If you're driving a Toyota Prius V outfitted with LED lights, you can breathe a sigh of relief: According to a new study of car headlights, it's the only midsize vehicle to get the top rating of "good" in a study of how 31 different cars light the road at night.
In all, the Insurance Institute for Highway Safety tested 82 different headlight configurations available on 2016 model-year cars. More than half of these setups (44) earned no better than a rating of "poor."

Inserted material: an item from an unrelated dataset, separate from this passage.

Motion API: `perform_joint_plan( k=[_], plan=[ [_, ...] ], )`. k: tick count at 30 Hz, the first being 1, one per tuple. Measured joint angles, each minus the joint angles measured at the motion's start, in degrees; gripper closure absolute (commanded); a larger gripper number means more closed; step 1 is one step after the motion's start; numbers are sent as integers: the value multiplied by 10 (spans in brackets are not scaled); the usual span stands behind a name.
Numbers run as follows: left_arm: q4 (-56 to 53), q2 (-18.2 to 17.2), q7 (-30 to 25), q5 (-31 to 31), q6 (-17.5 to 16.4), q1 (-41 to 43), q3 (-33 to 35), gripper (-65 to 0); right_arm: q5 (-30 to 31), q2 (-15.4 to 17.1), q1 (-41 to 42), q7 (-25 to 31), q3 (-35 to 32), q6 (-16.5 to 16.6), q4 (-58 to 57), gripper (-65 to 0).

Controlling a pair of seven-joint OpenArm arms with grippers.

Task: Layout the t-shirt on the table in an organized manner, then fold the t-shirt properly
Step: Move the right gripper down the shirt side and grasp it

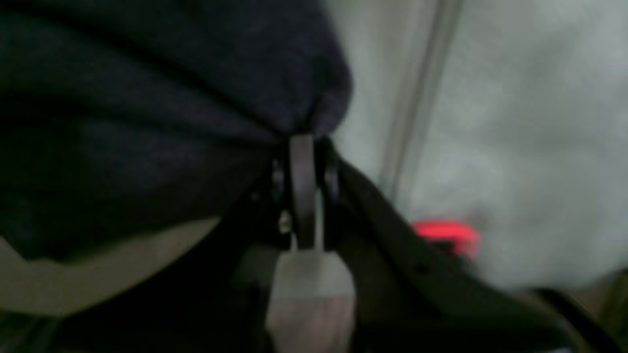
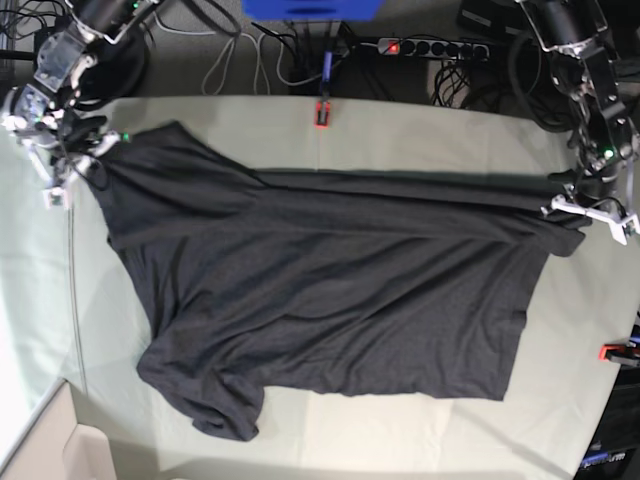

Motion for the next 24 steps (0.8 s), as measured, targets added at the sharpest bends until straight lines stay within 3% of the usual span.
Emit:
perform_joint_plan(
  k=[6,12,19,24],
  plan=[
    [0,0,0,0,0,0,0,-2,0,-21,22,1,-26,0,80,0],
    [0,0,2,1,0,0,0,-2,-4,-31,53,-2,-77,0,89,0],
    [0,1,4,2,0,0,0,-2,-8,-36,134,-72,-112,0,90,0],
    [3,14,6,5,0,0,0,-2,-5,-35,167,-86,-147,0,90,0]
  ],
)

Researchers found that cost — and even high-tech promises of seeing around curves — had little to do with performance. BMW, Mercedes-Benz and Cadillac were all found to have poor headlight options.
From the study:
"Among the 44 headlight systems earning a poor rating, the halogen lights on the BMW 3 series are the worst. A driver with those headlights would have to be going 35 mph or slower to stop in time for an obstacle in the travel lane. A better choice for the same car is an LED curve-adaptive system with high-beam assist, a combination that rates marginal."
In at least one case, a basic light package tested better than pricier options. That's true for the four-door Honda Accord, which lit the road more effectively with halogen lights than with an optional LED system with high-beam assist, the IIHS says.
You might be wondering, as we did, if the ratings simply favor glaringly bright lights that could also create a hazard for drivers of oncoming vehicles. The IIHS says it also thought of that, giving demerits to cars deemed to cause excessive glare.
The group singles out the Kia Optima for glare, saying that while the car's curve-adaptive system gives Optima drivers better visibility, it also "produces excessive glare for oncoming vehicles on all five low beam approaches."
To conduct the study, IIHS researchers tested midsize cars on a track after dark, measuring how well the vehicles' lights illuminated the path ahead under five different circumstances: traveling straight, sharp curves to the right and left, and gradual curves to the right and left.
In addition to flagging problem areas, the study also suggested possible solutions.
"Many headlight problems could be fixed with better aim," says IIHS Senior Research Engineer Matthew Brumbelow. "This is simple enough to adjust on many vehicles, but the burden shouldn't fall on the consumer to figure out what the best aim is. Manufacturers need to pay attention to this issue to make sure headlights are aimed consistently and correctly at the factory."
Its researchers didn't adjust or retune the cars' headlights, the institute says, because most car owners don't do that, either — and because some carmakers advise against it.